● WHAT TO DO
Would you please return the lines of the entries below starting at the line that has "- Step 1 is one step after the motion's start" and ending at the line that has "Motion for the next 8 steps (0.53", both included, exactly as they are?

● MATERIAL FOR THE TASK
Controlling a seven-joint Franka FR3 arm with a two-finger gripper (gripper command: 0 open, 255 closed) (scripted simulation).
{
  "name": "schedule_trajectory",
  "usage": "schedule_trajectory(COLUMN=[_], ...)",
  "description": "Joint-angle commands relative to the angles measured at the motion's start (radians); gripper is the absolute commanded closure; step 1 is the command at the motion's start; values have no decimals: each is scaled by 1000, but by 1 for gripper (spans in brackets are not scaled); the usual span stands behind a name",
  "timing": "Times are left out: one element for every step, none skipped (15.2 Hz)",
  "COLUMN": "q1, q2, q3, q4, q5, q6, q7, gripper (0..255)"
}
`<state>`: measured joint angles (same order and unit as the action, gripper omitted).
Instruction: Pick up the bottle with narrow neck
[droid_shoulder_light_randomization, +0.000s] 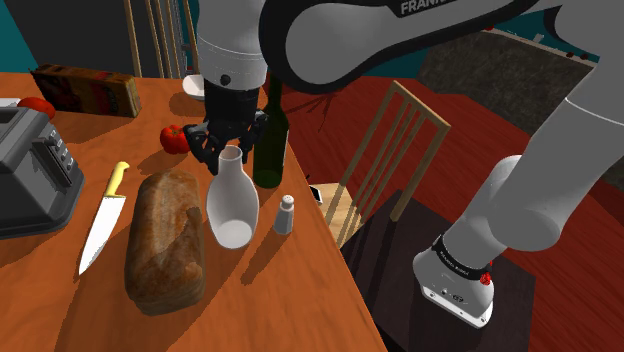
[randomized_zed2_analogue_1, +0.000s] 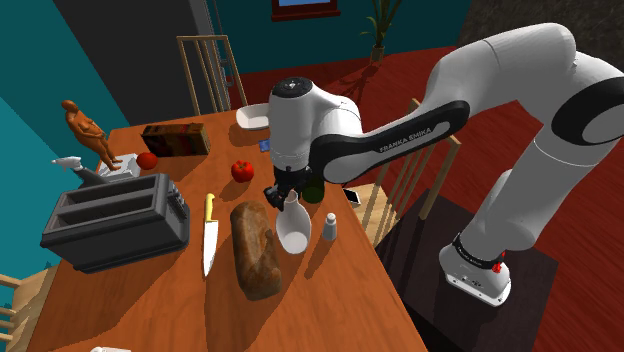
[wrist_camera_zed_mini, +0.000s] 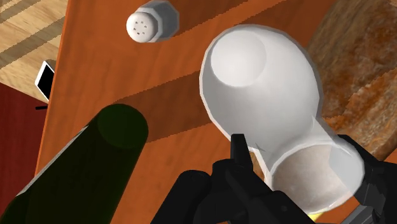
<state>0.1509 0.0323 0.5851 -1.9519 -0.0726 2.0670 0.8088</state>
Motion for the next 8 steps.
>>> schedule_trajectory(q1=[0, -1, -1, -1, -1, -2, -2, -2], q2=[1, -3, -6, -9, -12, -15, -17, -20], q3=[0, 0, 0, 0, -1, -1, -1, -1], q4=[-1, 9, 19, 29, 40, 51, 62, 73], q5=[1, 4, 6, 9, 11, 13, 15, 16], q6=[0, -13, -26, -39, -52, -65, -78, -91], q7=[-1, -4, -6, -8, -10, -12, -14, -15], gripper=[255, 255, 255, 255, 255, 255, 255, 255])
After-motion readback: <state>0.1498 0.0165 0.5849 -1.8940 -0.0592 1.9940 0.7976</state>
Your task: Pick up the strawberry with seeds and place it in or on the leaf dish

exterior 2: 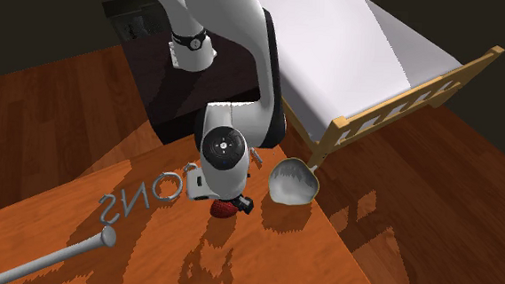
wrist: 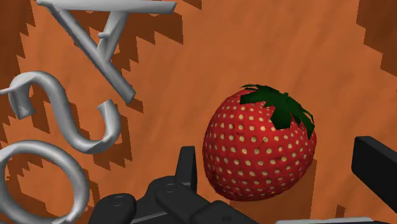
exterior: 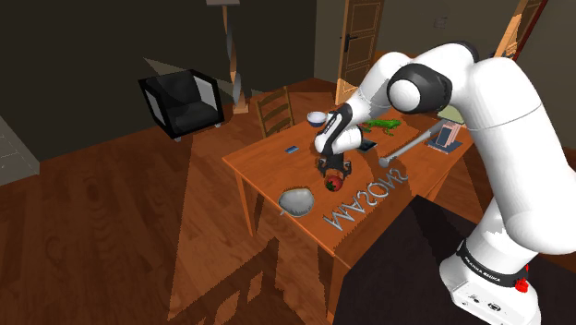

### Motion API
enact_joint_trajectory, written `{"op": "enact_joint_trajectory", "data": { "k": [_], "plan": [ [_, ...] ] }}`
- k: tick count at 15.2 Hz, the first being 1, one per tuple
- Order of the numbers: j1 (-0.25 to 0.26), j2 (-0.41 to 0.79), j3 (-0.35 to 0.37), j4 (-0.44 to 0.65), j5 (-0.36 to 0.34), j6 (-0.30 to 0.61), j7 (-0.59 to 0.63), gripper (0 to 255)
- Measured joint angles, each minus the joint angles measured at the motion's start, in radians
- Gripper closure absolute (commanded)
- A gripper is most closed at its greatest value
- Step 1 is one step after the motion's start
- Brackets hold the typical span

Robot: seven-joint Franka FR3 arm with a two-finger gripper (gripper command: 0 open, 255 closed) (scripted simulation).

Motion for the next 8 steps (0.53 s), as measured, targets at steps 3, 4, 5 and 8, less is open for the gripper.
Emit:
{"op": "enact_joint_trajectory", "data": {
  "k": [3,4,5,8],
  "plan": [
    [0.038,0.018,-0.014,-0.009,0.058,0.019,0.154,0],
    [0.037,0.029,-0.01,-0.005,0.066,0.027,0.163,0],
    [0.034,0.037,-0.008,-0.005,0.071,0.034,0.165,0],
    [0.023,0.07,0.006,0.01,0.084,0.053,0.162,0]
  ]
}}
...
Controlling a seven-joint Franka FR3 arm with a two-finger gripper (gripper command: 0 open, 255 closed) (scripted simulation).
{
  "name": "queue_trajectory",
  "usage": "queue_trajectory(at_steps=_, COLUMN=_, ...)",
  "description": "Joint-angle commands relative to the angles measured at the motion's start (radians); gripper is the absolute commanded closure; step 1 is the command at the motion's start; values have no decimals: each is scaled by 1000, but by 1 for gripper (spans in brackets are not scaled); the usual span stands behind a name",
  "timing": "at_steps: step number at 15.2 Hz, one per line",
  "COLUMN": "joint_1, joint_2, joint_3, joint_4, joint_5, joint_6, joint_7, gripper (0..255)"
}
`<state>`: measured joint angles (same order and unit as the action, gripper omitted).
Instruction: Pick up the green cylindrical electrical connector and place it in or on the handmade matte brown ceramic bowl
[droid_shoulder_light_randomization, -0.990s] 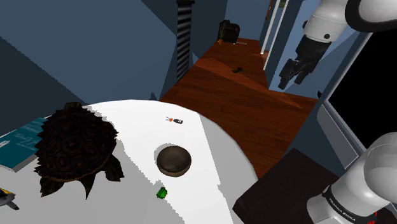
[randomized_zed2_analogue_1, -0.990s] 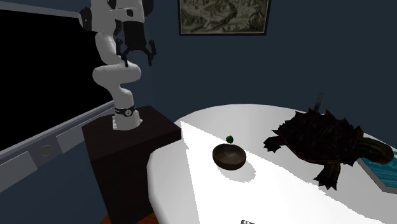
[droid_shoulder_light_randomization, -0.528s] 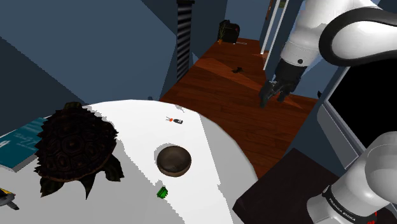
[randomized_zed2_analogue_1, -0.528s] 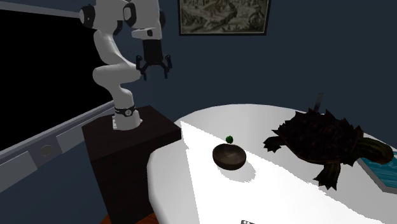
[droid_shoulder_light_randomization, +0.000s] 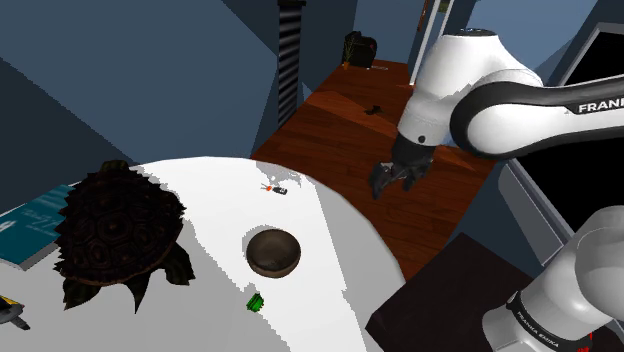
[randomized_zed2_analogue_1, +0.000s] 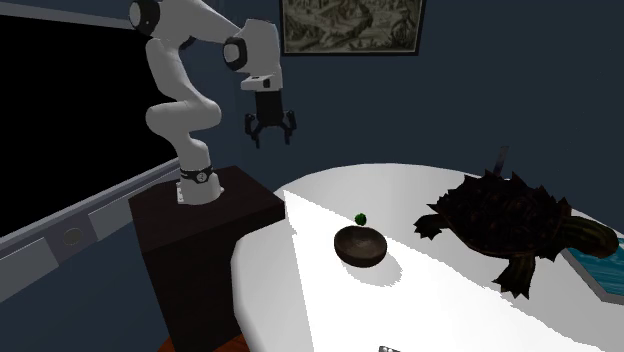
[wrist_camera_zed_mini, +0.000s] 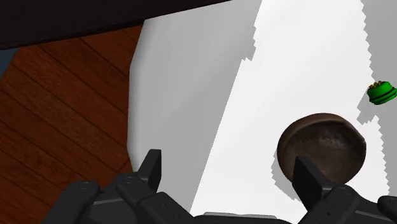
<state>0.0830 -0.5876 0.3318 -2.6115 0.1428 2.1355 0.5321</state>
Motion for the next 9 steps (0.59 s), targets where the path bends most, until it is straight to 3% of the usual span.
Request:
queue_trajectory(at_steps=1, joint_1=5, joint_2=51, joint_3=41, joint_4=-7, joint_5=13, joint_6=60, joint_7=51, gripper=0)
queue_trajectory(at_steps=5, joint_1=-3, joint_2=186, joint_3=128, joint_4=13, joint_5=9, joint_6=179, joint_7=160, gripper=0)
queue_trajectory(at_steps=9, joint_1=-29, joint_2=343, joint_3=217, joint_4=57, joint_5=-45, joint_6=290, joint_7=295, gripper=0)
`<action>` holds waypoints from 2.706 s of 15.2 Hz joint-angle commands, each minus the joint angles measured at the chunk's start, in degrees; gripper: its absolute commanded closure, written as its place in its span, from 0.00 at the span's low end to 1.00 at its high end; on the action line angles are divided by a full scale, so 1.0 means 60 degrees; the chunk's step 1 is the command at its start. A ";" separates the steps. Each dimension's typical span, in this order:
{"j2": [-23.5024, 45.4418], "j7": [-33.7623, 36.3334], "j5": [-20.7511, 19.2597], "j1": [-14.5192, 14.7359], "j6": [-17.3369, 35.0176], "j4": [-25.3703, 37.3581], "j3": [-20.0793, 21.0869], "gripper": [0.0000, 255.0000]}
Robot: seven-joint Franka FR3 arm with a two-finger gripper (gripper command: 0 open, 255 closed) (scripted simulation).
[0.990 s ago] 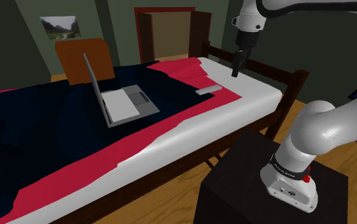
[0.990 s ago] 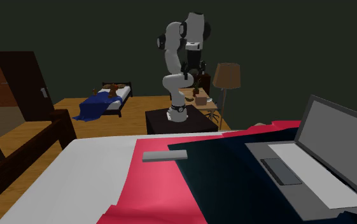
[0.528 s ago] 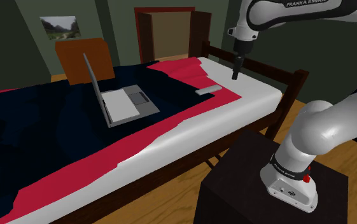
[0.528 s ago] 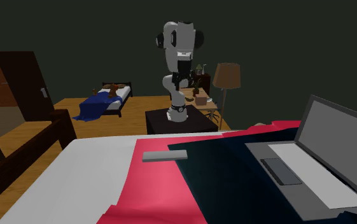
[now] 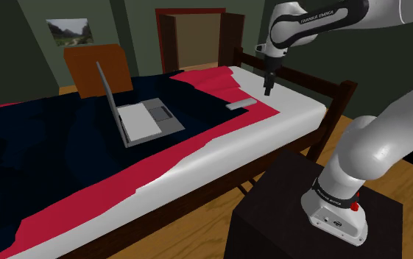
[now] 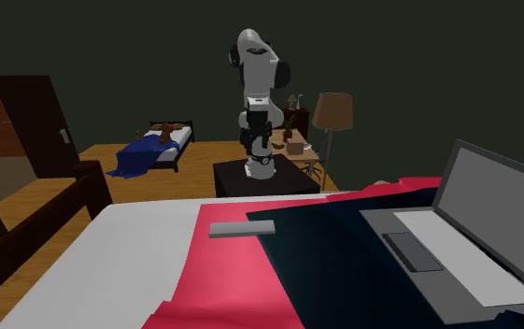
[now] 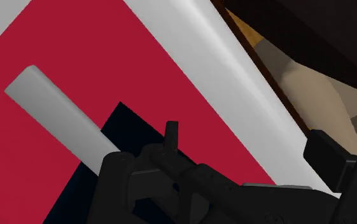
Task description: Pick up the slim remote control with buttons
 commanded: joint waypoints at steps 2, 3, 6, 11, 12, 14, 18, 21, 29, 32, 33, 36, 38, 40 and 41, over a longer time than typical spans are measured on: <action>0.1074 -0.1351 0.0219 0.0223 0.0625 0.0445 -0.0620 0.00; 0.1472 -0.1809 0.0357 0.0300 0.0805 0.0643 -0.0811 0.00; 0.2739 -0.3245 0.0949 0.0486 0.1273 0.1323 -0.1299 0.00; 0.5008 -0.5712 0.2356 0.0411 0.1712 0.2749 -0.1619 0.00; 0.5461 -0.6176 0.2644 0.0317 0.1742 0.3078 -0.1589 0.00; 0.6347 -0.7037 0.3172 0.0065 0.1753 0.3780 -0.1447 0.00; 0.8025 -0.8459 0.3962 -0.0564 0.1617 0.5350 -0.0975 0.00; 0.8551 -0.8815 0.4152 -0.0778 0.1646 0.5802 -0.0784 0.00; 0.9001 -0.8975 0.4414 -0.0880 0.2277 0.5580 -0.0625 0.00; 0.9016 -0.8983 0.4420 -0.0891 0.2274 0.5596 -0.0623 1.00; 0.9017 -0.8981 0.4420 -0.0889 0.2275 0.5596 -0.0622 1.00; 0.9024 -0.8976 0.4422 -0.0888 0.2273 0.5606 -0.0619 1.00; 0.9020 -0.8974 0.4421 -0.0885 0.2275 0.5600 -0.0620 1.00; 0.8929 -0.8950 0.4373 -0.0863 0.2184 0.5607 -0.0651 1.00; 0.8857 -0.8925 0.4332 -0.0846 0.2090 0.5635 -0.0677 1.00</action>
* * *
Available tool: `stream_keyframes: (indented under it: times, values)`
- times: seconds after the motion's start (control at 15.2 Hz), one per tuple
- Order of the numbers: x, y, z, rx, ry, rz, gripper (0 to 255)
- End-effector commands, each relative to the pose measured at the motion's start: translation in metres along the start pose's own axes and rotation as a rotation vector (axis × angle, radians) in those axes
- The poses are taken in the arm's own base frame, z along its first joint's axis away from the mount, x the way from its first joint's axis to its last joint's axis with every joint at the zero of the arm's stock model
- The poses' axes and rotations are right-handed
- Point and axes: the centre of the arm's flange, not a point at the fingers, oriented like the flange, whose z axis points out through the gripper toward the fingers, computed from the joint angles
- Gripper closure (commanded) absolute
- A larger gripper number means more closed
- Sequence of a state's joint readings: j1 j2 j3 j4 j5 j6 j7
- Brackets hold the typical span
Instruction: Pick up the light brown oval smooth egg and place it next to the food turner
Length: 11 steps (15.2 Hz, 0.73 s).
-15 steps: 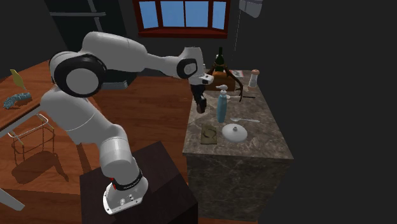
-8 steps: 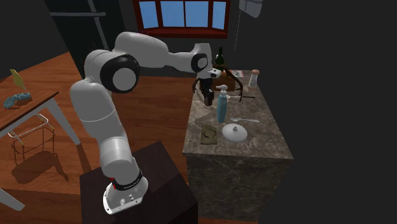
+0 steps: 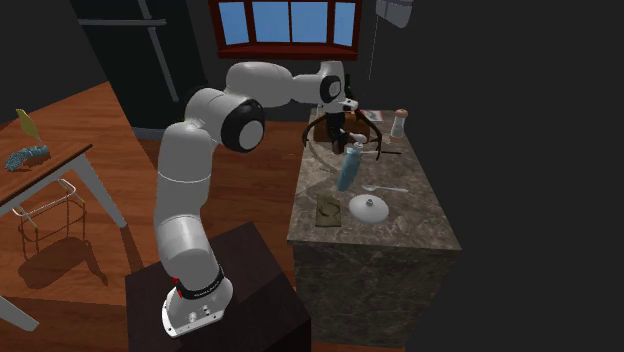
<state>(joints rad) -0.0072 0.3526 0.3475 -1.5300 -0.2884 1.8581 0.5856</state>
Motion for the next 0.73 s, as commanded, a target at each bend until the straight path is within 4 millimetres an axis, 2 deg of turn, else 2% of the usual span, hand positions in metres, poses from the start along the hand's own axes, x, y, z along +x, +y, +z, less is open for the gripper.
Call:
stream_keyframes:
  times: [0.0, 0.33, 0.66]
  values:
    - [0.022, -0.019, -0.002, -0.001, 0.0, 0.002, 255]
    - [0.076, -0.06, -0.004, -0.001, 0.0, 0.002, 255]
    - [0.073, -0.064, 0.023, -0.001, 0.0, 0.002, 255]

● EXERCISE SOLUTION
- Step 1 is one step after the motion's start
- Brackets hold the typical span

Robot: seven-joint Franka FR3 arm with a two-finger gripper (gripper command: 0 open, 255 closed) (scripted simulation).

Motion for the next 8 steps (0.53 s), as measured, targets at steps 3, 4, 5 and 8, less is open for the gripper.

The complete answer has been given.